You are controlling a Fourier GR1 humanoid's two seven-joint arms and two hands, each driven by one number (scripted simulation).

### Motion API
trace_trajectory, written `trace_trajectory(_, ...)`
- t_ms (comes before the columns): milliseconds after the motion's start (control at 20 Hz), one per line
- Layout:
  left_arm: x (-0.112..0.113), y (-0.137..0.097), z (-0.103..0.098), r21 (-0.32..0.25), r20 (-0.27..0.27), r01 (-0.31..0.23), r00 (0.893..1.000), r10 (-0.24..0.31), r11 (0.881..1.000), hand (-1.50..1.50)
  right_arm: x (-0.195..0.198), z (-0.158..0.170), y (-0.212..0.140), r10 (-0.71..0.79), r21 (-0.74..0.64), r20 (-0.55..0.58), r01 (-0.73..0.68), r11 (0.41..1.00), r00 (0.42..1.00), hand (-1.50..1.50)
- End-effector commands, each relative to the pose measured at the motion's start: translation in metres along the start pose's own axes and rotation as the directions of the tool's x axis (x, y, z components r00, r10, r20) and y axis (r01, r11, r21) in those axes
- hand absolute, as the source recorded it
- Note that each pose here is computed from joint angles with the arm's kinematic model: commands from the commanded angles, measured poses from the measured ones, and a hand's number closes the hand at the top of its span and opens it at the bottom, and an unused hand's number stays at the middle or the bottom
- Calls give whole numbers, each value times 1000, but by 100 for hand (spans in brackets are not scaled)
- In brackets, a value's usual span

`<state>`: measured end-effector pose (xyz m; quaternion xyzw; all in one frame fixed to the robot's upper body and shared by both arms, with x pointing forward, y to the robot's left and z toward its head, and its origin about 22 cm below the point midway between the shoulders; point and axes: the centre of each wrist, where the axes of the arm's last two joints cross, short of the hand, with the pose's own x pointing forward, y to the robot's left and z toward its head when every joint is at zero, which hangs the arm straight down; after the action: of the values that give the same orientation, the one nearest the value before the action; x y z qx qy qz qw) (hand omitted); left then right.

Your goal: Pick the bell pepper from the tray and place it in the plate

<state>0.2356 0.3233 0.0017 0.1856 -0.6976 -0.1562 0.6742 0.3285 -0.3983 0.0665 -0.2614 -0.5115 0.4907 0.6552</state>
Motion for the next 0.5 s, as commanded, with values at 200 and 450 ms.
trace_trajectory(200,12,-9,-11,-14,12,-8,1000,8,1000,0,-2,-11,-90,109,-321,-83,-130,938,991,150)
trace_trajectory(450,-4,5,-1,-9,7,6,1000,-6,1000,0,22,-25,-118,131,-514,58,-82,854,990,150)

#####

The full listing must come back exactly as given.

You are controlling a Fourier GR1 humanoid's two seven-joint arms and two hands, each driven by one number (scripted simulation).

### Motion API
trace_trajectory, written `trace_trajectory(_, ...)`
- t_ms (comes before the columns): milliseconds after the motion's start (control at 20 Hz), one per line
- Layout:
  left_arm: x (-0.112..0.113), y (-0.137..0.097), z (-0.103..0.098), r21 (-0.32..0.25), r20 (-0.27..0.27), r01 (-0.31..0.23), r00 (0.893..1.000), r10 (-0.24..0.31), r11 (0.881..1.000), hand (-1.50..1.50)
  right_arm: x (-0.195..0.198), z (-0.158..0.170), y (-0.212..0.140), r10 (-0.71..0.79), r21 (-0.74..0.64), r20 (-0.55..0.58), r01 (-0.73..0.68), r11 (0.41..1.00), r00 (0.42..1.00), hand (-1.50..1.50)
- End-effector commands, each relative to the pose measured at the motion's start: translation in metres along the start pose's own axes and rotation as the directions of the tool's x axis (x, y, z components r00, r10, r20) and y axis (r01, r11, r21) in those axes
- hand absolute, as the source recorded it
- Note that each pose here is computed from joint angles with the arm's kinematic model: commands from the commanded angles, measured poses from the measured ones, and a hand's number closes the hand at the top of its span and opens it at the bottom, and an unused hand's number stays at the middle or the bottom
- Calls give whole numbers, each value times 1000, but by 100 for hand (spans in brackets are not scaled)
- In brackets, a value's usual span

`<state>`: measured end-effector pose (xyz m; quaternion xyzw; all in one frame fixed to the robot's upper body and shared by both arms, with x pointing forward, y to the robot's left and z toward its head, and its origin about 22 cm below the point midway between the shoulders; point and axes: the centre of each wrist, where the axes of the arm's last two joints cross, short of the hand, with the pose's own x pointing forward, y to the robot's left and z toward its head when every joint is at zero, which hangs the arm straight down; after the action: of the values that give the same orientation, the one nearest the value before the action; x y z qx qy qz qw) (hand omitted); left then right.

Your goal: Pick the bell pepper from the tray and place it in the plate

<state>0.2356 0.3233 0.0017 0.1856 -0.6976 -0.1562 0.6742 0.3285 -0.3983 0.0665 -0.2614 -0.5115 0.4907 0.6552</state>
Motion for the next 0.5 s, as commanded, with values at 200 and 450 ms.
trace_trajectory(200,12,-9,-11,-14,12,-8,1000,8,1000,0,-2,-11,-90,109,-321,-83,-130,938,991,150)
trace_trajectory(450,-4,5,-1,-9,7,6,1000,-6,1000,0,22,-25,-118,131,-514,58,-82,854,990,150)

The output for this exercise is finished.